One option is to have a “hard cap” in which no project proposal can exceed a certain FAR while another approach is to adopt a threshold or “soft cap” in which two-story projects over a certain FAR are subject to Planning Commission review. Staff recommended the threshold approach, but most commissioners as well as the residents who spoke during public comment were interested in a hard cap FAR between .40 and .45 with a sliding scale based on lot area.  

Commissioner Nancy Radcliffe said the hard cap provides a sense of certainty in the application process.

“Having certainty is so important in all getting along and knowing what we’re going to do,” she said. “We gave that certainty when we did the downtown precise plan where we have over 500 must-dos and another 500 that would be great for projects to qualify. This is the same type of thing we need in our residential areas is giving everyone certainty of what is acceptable and what is not so I’d also like to do a hard cap.” 

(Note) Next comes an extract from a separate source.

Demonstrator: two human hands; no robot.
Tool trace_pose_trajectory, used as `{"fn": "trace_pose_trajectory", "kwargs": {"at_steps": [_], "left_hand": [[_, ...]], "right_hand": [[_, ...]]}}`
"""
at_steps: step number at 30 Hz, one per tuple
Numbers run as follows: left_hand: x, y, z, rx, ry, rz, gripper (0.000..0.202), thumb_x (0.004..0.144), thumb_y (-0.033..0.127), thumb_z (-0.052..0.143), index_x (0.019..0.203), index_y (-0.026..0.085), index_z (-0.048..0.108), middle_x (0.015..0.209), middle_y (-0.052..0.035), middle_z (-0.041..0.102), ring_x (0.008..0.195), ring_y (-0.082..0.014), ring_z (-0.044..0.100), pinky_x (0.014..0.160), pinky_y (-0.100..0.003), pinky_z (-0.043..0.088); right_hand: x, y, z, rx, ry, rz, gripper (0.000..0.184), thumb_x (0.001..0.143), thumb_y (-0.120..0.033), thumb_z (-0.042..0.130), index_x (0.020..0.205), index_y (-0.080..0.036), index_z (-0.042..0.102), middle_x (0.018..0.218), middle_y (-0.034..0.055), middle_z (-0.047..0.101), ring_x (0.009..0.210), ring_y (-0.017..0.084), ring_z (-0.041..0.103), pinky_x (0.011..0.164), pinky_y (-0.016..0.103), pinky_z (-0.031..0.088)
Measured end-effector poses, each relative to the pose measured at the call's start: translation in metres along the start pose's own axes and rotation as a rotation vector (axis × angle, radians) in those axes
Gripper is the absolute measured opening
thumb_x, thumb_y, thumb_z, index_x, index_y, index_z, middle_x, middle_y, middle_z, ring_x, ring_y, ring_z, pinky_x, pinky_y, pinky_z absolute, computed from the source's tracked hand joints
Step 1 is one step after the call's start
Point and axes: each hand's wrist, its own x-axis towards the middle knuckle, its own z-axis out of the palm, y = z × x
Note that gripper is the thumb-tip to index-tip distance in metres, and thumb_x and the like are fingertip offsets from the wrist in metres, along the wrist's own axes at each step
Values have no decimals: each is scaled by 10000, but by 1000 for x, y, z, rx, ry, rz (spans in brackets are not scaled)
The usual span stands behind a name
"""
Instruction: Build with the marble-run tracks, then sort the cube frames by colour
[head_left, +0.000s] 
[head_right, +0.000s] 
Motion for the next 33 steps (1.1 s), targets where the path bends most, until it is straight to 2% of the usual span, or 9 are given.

Commissioners seemed comfortable with the proposed exceptions where FAR shouldn’t apply, including lots less than 5,000 square feet, square footage of basements and detached structures, single-story additions and small second-story additions of 100 square feet or less, according to the report. 

Changes to the city’s regulations for accessory dwelling units are being explored because of concerns excessively tall ADUs and the associated privacy impacts.

Associate Planner Apollo Rojas said the city has processed dozens of ADU applications in recent years, including 14 two-story ones above detached garages. Those types of ADUs, under the current rules, can be as tall as 28 feet, which is the same for single-family homes. Staff proposed a 24-foot cap, but most commissioners expressed interest in going as low as 17 feet — a cap that has been adopted in neighboring cities.

“To the extent that we can dictate the height, the lower the number is what I’d be after,” said Chair Kevin Bondonno.

Other rules for ADUs that the commission appears interested in include restricting exterior stairs, balconies and roof decks facing immediately adjacent neighbors, requiring opaque windows when facing immediately adjacent neighbors and prohibiting roof decks above ADUs. 

Some changes were also proposed to incentivize the construction of one-story ADUs, including reducing rear setbacks from 10 feet to 6 feet, exempting ADUs from a 50% rear lot coverage requirement to increase buildable footprint in the back yard and increasing the maximum size of ADUs adhering to Americans with Disabilities Act requirements from 800 square feet to 1,000 square feet.